| GIVEN INFORMATION |
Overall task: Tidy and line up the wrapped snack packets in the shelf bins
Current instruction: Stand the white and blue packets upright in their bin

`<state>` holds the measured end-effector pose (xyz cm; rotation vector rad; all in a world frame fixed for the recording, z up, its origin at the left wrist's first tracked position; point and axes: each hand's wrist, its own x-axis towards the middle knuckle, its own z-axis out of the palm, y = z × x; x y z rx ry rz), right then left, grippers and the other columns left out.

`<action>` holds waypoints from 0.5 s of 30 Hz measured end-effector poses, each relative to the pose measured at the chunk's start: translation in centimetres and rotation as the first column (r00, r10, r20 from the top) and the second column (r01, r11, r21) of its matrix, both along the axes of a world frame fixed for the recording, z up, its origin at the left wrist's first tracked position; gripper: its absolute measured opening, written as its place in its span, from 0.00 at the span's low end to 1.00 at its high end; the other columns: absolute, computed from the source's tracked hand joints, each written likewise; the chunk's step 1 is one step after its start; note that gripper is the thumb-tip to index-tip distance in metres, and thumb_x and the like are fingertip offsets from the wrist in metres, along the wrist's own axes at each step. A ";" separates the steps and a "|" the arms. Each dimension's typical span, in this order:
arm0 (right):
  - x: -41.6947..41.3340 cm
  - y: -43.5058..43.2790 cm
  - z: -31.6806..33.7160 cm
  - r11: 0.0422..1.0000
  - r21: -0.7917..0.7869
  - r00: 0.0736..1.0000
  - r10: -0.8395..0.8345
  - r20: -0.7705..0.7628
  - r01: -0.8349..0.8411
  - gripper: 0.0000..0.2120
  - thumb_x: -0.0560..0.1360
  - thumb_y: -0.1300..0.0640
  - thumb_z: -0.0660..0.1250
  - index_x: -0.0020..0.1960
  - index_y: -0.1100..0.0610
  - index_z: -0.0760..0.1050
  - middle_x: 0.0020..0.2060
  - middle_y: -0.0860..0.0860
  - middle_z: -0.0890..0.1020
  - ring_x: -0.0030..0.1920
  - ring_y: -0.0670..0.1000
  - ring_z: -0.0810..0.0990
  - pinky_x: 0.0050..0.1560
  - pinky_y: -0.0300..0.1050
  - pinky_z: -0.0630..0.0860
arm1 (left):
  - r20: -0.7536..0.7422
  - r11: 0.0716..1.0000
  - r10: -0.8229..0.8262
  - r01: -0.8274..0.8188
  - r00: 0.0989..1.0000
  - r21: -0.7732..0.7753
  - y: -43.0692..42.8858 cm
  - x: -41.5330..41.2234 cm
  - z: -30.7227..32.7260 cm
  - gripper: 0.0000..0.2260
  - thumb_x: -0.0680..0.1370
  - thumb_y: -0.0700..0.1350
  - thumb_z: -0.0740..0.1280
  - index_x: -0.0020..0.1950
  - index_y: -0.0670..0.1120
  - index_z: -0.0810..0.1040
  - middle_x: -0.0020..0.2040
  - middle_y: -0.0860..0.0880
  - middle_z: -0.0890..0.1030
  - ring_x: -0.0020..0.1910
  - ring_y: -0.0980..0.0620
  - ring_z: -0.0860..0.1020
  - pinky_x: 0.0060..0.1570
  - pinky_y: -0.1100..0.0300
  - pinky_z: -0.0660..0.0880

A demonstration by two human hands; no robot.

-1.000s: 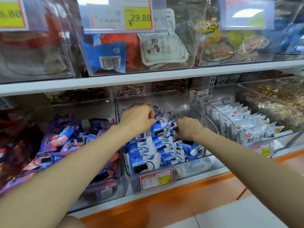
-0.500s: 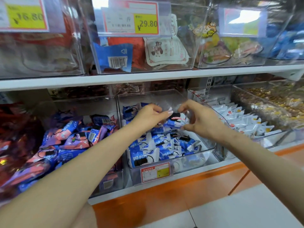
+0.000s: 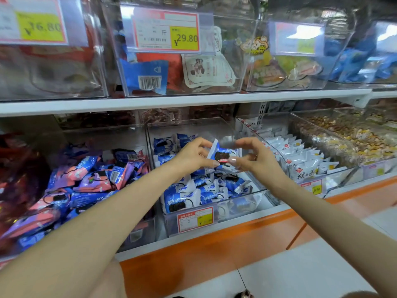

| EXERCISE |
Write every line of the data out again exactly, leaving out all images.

| ANSWER BOX |
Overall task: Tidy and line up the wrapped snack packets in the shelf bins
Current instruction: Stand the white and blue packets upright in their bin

`<state>` holds the measured end-effector pose (xyz cm; rotation vector rad; all in a world frame fixed for the recording, z up, its origin at the left wrist's first tracked position; point and axes: each hand's wrist, its own x-axis towards the middle knuckle, its own z-axis out of the palm, y = z × x; x y z rx ry rz), right then left, grippers and the other columns left out.

`<action>` holds waypoints from 0.5 s of 30 Hz measured end-effector poses, each relative to the pose measured at the chunk's start: translation in centimetres and rotation as the first column (r00, r10, r20 from the top) and the second column (r01, r11, r21) of its matrix, both along the axes of a world frame fixed for the recording, z up, its origin at the left wrist's first tracked position; gripper: its absolute measured opening, written as its place in its span, from 0.00 at the span's low end to 1.00 at its high end; the other columns: absolute, computed from the source's tracked hand joints, each written likewise; the chunk's step 1 is one step after its start; note that gripper is the thumb-tip to index-tip distance in metres, and thumb_x and the like are fingertip offsets from the wrist in metres, along the wrist's own axes at each step. A ";" separates the steps and a "|" the arms. Each dimension's typical span, in this order:
arm0 (right):
  - x: -41.6947..41.3340 cm
  - y: -43.5058..43.2790 cm
  - z: -31.6806..33.7160 cm
  - r11: 0.0422..1.0000
  - r21: -0.7917..0.7869
  - r00: 0.0736..1.0000
  - r10: -0.8395..0.8345
  - r20: -0.7705..0.7628
  - r01: -0.8349..0.8411
  - gripper: 0.0000..0.2120
  - thumb_x: -0.0560..0.1360
  - thumb_y: -0.1300..0.0640
  - thumb_z: -0.0660..0.1250
  - index_x: -0.0020..0.1960
  - index_y: -0.1100..0.0610
  - index_z: -0.0760..0.1050
  - middle_x: 0.0020..0.2060
  - middle_y: -0.0860..0.0860
  - middle_z: -0.0890..0.1020
  - ring_x: -0.0030..0.1920
  - ring_y: -0.0670..0.1000
  - ring_z: -0.0810..0.0990
  - pinky_x: 0.0050..0.1560
  - pinky_y: -0.0300..0.1050
  - pinky_z: -0.0630..0.0860
arm1 (left):
  - r20: -0.7536..0.7422
  - r11: 0.0716..1.0000
  - r10: -0.8229..0.8262
  - r01: -0.8274..0.8188
  - r00: 0.0989..1.0000
  - r21: -0.7732..0.7753
  - y: -43.0692..42.8858 cm
  - x: -41.5330..41.2234 cm
  - z: -30.7227..32.7260 cm
  - gripper: 0.0000..0.2260
  - thumb_x: -0.0680..0.1370
  - thumb_y: -0.0700..0.1350
  - thumb_z: -0.0740..0.1280
  - index_x: -0.0020..0.1950
  - index_y: -0.0670..0.1120
  - index_z: -0.0810..0.1040
  - middle_x: -0.0020..0.2040
  - middle_y: -0.0860..0.0880
  - middle_z: -0.0890..0.1030
  - ring_x: -0.0020..0.1910
  - ring_y: -0.0980..0.0620
  - ring_z: -0.0860..0.1020
  - pinky_x: 0.0060..0.1570
  - pinky_y: -0.1100..0.0300
  - pinky_z: -0.0660..0.0880

A demonstration by two human hands; no robot.

-1.000s: 
-0.500s: 
+0.000s: 

At this stage, the exercise is finished.